Welcome to PostJson

PostJson is everything you expect of ActiveRecord and PostgreSQL, with the added power and dynamic nature of a document database (Free as a bird! No schemas!).

PostJson combines features of Ruby, ActiveRecord and PostgreSQL to provide a great document database by taking advantage of PostgreSQL 9.2+ support for JavaScript (Google's V8 engine). We started the work on PostJson, because we love document databases and PostgreSQL.

See the example of how we use PostJson as part of Jumpstarter.

Installation

Add the gem to your Gemfile:

gem 'post_json'

Then:

$ bundle install

Run the generator and migrate the db:

$ rails g post_json:install
$ rake db:migrate

That's it!

(See POSTGRESQL_INSTALL.md if you need the install instructions for PostgreSQL with PLV8)

Usage

PostJson also tries hard to respect the ActiveRecord API, so, if you have experience with ActiveRecord, the model methods work as you would expect.

Model

All PostJson models represent a collection.

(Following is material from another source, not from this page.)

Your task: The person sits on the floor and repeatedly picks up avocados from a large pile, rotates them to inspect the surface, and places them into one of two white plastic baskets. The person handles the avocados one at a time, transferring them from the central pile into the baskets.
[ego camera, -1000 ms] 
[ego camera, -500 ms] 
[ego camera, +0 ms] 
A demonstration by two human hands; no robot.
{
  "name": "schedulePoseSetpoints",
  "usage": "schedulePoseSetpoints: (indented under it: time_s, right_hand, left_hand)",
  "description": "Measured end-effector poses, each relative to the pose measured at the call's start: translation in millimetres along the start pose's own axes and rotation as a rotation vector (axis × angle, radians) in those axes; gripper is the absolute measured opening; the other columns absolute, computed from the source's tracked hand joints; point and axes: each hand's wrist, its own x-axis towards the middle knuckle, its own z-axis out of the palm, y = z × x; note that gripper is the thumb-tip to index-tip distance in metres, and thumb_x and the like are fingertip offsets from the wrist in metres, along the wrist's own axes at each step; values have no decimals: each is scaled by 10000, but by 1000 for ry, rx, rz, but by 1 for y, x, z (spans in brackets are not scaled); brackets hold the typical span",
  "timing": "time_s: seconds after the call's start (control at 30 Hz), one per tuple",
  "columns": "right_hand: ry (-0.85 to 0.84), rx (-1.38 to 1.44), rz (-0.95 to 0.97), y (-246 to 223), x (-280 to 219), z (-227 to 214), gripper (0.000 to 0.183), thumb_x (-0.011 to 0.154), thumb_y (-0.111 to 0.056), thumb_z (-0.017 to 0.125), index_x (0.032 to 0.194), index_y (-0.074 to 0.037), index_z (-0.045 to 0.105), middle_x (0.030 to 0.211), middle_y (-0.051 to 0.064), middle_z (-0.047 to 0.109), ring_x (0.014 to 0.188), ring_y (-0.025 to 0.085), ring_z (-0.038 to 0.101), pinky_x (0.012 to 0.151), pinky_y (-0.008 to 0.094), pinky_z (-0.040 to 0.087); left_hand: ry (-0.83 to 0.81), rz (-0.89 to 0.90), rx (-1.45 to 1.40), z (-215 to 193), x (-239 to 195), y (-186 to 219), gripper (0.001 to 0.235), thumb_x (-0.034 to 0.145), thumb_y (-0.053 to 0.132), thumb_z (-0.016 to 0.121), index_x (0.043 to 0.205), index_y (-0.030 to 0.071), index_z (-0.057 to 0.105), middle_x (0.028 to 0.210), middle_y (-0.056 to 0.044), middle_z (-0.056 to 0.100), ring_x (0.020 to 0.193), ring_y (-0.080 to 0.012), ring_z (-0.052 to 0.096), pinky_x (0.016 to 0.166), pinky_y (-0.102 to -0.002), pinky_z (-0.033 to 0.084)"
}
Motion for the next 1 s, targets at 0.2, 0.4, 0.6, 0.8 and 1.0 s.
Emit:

class Person < PostJson::Collection["people"]
end

me = Person.create(name: "Jacob")

Notice you don't have to define model attributes anywhere!

As you can see, this is very similar to a standard ActiveRecord model. PostJson::Collection["people"] inherits from PostJson::Base, which, in turn, inherits from ActiveRecord::Base. This is part of the reason the Person model will seem so familiar.

You can also skip the creation of a class:

people = PostJson::Collection["people"]
me = people.create(name: "Jacob")

Validations

Use standard ActiveRecord validations in your models:

class Person < PostJson::Collection["people"]
  validates :name, presence: true
end

Read the Rails guide about validation if you need more information.

Querying

me = Person.create(name: "Jacob", details: {age: 33})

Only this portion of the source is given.